■ WHAT IS BEING ASKED
Wherever the listing has a line with the string "motion", copy that line out.

■ SUPPLIED DATA
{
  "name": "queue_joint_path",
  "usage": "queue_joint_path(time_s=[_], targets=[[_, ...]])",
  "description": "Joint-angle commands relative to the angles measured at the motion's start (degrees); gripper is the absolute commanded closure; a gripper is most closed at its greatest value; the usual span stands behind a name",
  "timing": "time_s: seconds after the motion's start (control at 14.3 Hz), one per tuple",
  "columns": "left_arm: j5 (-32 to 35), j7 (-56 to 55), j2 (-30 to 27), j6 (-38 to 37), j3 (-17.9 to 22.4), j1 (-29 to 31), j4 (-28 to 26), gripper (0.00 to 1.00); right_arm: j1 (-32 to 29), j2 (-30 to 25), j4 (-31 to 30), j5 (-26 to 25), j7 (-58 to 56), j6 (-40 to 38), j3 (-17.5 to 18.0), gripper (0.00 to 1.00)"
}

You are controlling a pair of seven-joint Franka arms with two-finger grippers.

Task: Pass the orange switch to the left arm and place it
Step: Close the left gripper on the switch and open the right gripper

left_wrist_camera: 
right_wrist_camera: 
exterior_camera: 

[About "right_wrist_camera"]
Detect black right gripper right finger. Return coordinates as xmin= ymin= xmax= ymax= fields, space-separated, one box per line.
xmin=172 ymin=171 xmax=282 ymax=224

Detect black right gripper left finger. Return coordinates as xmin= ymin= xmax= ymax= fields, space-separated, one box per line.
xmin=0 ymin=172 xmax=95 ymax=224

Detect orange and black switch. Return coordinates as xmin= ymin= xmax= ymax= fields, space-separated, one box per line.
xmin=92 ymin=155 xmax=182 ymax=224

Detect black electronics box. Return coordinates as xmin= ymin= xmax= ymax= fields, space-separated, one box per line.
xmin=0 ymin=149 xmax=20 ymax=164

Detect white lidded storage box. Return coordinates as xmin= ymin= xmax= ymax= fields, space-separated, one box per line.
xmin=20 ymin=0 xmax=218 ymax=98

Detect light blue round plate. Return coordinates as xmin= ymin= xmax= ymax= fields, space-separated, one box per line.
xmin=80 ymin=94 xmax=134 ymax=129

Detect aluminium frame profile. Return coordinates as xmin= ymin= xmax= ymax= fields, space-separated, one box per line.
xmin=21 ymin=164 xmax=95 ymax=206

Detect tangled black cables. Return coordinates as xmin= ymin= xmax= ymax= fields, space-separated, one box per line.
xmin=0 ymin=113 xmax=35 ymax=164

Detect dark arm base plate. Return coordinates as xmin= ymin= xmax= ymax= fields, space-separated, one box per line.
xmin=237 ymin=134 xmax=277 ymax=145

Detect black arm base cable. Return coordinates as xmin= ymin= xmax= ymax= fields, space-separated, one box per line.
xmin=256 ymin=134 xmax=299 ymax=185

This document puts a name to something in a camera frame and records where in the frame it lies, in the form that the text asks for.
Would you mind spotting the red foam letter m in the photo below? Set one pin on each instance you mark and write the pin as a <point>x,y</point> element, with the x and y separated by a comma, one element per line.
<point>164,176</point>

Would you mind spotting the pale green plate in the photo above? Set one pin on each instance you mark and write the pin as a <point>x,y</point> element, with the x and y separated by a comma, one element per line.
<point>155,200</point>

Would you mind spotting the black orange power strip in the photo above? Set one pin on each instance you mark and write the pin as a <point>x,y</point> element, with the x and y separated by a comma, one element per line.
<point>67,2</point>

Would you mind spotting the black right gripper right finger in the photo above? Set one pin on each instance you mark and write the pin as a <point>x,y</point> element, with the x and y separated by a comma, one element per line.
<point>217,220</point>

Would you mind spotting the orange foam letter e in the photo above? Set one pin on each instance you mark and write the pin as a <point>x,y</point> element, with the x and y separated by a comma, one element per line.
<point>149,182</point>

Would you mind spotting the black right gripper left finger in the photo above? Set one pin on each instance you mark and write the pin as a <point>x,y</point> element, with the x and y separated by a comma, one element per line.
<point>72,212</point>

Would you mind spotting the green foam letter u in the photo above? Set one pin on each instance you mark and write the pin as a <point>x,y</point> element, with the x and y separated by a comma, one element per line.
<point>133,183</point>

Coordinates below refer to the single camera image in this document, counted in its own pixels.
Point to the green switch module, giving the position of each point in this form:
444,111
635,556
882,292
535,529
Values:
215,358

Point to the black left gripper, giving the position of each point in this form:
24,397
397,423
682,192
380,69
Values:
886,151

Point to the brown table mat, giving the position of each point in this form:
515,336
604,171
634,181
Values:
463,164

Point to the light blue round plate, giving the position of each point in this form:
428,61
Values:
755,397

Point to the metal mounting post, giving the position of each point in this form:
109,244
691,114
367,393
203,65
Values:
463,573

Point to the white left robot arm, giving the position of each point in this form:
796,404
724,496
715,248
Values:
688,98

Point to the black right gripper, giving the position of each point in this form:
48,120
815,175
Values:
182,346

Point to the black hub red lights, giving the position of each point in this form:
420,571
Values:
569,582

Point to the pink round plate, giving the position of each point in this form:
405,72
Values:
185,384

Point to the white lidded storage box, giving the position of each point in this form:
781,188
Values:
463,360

■ TASK RESPONSE
  "description": "Joint-angle commands relative to the angles measured at the motion's start (degrees); gripper is the absolute commanded closure; a gripper is most closed at its greatest value; the usual span stands behind a name",
  "timing": "time_s: seconds after the motion's start (control at 14.3 Hz), one per tuple",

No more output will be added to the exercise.